19. L’Assemblée invite par conséquent instamment les Etats membres et observateurs du Conseil de l’Europe:
19.1. à veiller à ce que leur droit interne autorise la collecte et l’analyse des données à caractère personnel (métadonnées comprises) uniquement avec le consentement de l’intéressé ou à la suite d’une décision de justice rendue sur la base de motifs raisonnables de soupçonner la cible de prendre part à des activités criminelles; il importe d’incriminer la collecte et le traitement illégaux des données de la même manière que la violation du secret de la correspondance classique; la création de «trappes» ou toute autre technique visant à fragiliser ou à contourner les mesures de sécurité, ou à exploiter les failles existantes, devrait être rigoureusement interdite; l’ensemble des institutions et entreprises qui détiennent des données à caractère personnel devrait être tenu d’appliquer les mesures de sécurité disponibles les plus efficaces ;
19.2. à veiller, pour faire respecter ce cadre juridique, à ce que leurs services de renseignement soient soumis à des mécanismes de contrôle judiciaire et/ou parlementaire appropriés. Les mécanismes de contrôle nationaux doivent disposer d’un accès suffisant aux informations et aux connaissances expertes, et permettre d’examiner toute coopération internationale sans être tenus de respecter le principe de la maîtrise de l’information par son auteur, de manière réciproque;
19.3. à accorder une protection crédible et efficace aux donneurs d’alerte qui révèlent des activités de surveillance illégales, – y compris en accordant l’asile, dans la mesure où le droit national l’autorise, – et à ceux qui sont menacés de représailles dans leur pays d’origine, sous réserve que leurs révélations réunissent les conditions nécessaires à leur protection au titre des principes énoncés par l’Assemblée;
19.4. à convenir d’un «code du renseignement» multilatéral, destiné à leurs services de renseignement, qui définisse les principes régissant la coopération aux fins de lutte contre le terrorisme et la criminalité organisée. Ce code devrait prévoir un engagement mutuel à appliquer à la surveillance des ressortissants et résidents des pays partenaires les mêmes dispositions qui s’appliquent à leurs propres ressortissants et résidents, ainsi qu’à échanger les données obtenues par des mesures de surveillance légales uniquement dans le but pour lequel elles ont été collectées. Le recours aux mesures de surveillance à des fins politiques, économiques ou diplomatiques dans les Etats participants devrait être interdit. L’adhésion à ce code devrait être ouverte à tous les Etats qui mettent en œuvre à l’échelon national un cadre juridique correspondant aux dispositions énoncées aux paragraphes 19.1 à 19.3;
19.5. à promouvoir la mise au point de nouveaux systèmes de protection des données faciles à utiliser (automatiques), qui soient capables de parer à la surveillance massive et à toute autre menace pour la sécurité d’internet, y compris celle que représentent les acteurs non étatiques;
19.6. à s’abstenir d’exporter vers les régimes autoritaires une technologie de pointe en matière de surveillance.

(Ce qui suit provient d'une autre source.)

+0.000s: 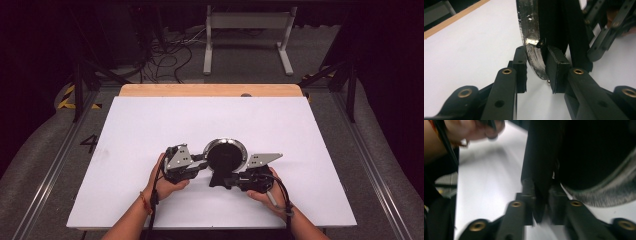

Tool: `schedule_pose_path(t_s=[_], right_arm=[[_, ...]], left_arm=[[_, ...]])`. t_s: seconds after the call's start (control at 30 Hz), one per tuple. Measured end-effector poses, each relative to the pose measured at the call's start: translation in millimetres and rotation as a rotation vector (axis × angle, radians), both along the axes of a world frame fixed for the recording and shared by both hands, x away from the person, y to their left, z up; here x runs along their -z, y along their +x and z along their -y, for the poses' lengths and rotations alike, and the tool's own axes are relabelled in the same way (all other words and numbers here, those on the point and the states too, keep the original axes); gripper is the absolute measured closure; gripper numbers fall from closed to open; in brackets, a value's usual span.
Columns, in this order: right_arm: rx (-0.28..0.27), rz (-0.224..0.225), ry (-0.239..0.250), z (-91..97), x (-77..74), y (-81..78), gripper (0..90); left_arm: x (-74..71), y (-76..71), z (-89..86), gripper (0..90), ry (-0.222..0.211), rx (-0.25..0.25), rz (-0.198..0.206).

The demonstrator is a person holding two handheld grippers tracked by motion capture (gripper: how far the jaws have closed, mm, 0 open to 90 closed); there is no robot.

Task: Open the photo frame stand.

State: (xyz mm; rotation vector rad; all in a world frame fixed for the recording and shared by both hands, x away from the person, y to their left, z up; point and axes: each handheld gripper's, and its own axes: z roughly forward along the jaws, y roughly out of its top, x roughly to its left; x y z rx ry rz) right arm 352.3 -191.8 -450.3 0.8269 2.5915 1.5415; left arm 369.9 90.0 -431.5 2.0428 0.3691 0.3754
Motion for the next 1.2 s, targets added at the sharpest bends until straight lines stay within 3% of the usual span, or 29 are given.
schedule_pose_path(t_s=[0.23, 0.27, 0.47, 0.53, 0.57, 0.67, 0.73, 0.87, 0.93, 1.03, 1.2], right_arm=[[0.027, 0.011, 0.026, -0.2, -5.8, -0.8, 75.5], [0.022, 0.012, 0.002, -1.9, -5.0, -0.8, 79.6], [-0.003, 0.008, -0.005, -5.0, -3.0, -3.7, 83.7], [0.0, 0.007, -0.005, -4.9, -3.1, -4.2, 83.8], [-0.008, 0.007, -0.005, -5.0, -3.1, -4.4, 84.0], [-0.021, 0.011, -0.005, -5.2, -2.7, -5.2, 84.2], [-0.027, 0.015, -0.009, -5.0, -2.6, -5.4, 84.3], [-0.037, 0.016, -0.009, -4.9, -2.4, -5.7, 84.4], [-0.049, 0.018, -0.012, -5.1, -2.3, -6.2, 84.6], [-0.043, 0.014, -0.005, -3.5, -2.2, -5.2, 84.3], [-0.051, 0.013, -0.009, -3.3, -2.9, -5.5, 83.9]], left_arm=[[0.9, -0.7, -0.5, 70.6, 0.012, -0.008, 0.007], [0.7, -0.9, -0.3, 70.6, 0.009, -0.004, 0.008], [0.7, -0.6, 1.3, 64.9, -0.002, -0.004, 0.019], [0.2, 0.8, 0.5, 55.5, -0.023, -0.007, 0.009], [-0.3, 2.6, 0.7, 46.3, -0.019, -0.009, 0.004], [0.8, 4.6, 2.4, 37.7, -0.03, 0.014, -0.014], [3.3, 7.3, 7.0, 32.2, -0.011, 0.012, -0.023], [6.5, 10.9, 9.3, 37.3, -0.011, 0.031, -0.044], [8.8, 11.8, 13.6, 38.9, 0.022, 0.057, -0.044], [8.0, 9.5, 16.2, 57.1, 0.032, 0.085, -0.028], [6.7, 5.9, 17.3, 57.9, 0.062, 0.075, 0.0]])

20. L’Assemblée invite également les organes compétents de l’Union européenne à utiliser tous les instruments dont ils disposent, comme la Convention pour la protection des personnes à l'égard du traitement automatisé des données à caractère personnel (STE n° 108), dans leurs relations avec leurs homologues des Etats-Unis pour promouvoir le respect de la vie privée de tous les Européens, notamment lorsqu’ils négocient ou mettent en œuvre le Partenariat transatlantique de commerce et d’investissement (TTIP), la décision sur la Sphère de sécurité, le Programme de surveillance du financement du terrorisme (TFTP) et l’accord sur les données des dossiers passagers (PNR).